TASK OBJECTIVE —
Each line below is to be written out once more, precisely as given.

===== COLLECTED MATERIAL =====

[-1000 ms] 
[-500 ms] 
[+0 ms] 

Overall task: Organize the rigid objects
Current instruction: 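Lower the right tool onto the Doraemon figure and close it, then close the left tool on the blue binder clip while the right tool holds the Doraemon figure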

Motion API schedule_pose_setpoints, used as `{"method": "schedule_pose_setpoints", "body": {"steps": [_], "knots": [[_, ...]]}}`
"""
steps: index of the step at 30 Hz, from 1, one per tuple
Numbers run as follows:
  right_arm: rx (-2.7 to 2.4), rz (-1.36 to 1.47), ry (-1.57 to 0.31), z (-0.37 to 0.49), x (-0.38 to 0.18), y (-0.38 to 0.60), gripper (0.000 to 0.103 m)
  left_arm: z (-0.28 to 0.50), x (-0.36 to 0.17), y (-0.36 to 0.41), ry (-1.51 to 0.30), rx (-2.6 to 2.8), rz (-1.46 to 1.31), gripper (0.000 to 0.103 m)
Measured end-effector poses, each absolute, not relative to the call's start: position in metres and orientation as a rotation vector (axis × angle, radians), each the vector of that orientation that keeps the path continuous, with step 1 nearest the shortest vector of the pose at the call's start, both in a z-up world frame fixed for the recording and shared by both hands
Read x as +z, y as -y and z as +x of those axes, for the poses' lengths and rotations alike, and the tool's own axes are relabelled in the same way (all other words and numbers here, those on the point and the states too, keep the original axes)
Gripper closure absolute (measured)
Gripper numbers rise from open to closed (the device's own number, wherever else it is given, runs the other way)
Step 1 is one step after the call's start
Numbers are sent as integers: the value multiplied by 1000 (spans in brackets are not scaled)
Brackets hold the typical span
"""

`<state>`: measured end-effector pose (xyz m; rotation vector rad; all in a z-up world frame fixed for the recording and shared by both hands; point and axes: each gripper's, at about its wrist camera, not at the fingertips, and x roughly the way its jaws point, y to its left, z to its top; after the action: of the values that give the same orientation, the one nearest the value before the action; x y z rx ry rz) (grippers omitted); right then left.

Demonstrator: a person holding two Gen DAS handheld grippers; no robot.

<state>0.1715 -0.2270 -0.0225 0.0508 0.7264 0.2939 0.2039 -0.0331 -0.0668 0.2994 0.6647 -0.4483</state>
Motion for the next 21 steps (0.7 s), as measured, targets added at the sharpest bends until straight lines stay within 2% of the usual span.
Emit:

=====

SOLUTION —
[-1000 ms] 
[-500 ms] 
[+0 ms] 

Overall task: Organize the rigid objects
Current instruction: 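Lower the right tool onto the Doraemon figure and close it, then close the left tool on the blue binder clip while the right tool holds the Doraemon figure
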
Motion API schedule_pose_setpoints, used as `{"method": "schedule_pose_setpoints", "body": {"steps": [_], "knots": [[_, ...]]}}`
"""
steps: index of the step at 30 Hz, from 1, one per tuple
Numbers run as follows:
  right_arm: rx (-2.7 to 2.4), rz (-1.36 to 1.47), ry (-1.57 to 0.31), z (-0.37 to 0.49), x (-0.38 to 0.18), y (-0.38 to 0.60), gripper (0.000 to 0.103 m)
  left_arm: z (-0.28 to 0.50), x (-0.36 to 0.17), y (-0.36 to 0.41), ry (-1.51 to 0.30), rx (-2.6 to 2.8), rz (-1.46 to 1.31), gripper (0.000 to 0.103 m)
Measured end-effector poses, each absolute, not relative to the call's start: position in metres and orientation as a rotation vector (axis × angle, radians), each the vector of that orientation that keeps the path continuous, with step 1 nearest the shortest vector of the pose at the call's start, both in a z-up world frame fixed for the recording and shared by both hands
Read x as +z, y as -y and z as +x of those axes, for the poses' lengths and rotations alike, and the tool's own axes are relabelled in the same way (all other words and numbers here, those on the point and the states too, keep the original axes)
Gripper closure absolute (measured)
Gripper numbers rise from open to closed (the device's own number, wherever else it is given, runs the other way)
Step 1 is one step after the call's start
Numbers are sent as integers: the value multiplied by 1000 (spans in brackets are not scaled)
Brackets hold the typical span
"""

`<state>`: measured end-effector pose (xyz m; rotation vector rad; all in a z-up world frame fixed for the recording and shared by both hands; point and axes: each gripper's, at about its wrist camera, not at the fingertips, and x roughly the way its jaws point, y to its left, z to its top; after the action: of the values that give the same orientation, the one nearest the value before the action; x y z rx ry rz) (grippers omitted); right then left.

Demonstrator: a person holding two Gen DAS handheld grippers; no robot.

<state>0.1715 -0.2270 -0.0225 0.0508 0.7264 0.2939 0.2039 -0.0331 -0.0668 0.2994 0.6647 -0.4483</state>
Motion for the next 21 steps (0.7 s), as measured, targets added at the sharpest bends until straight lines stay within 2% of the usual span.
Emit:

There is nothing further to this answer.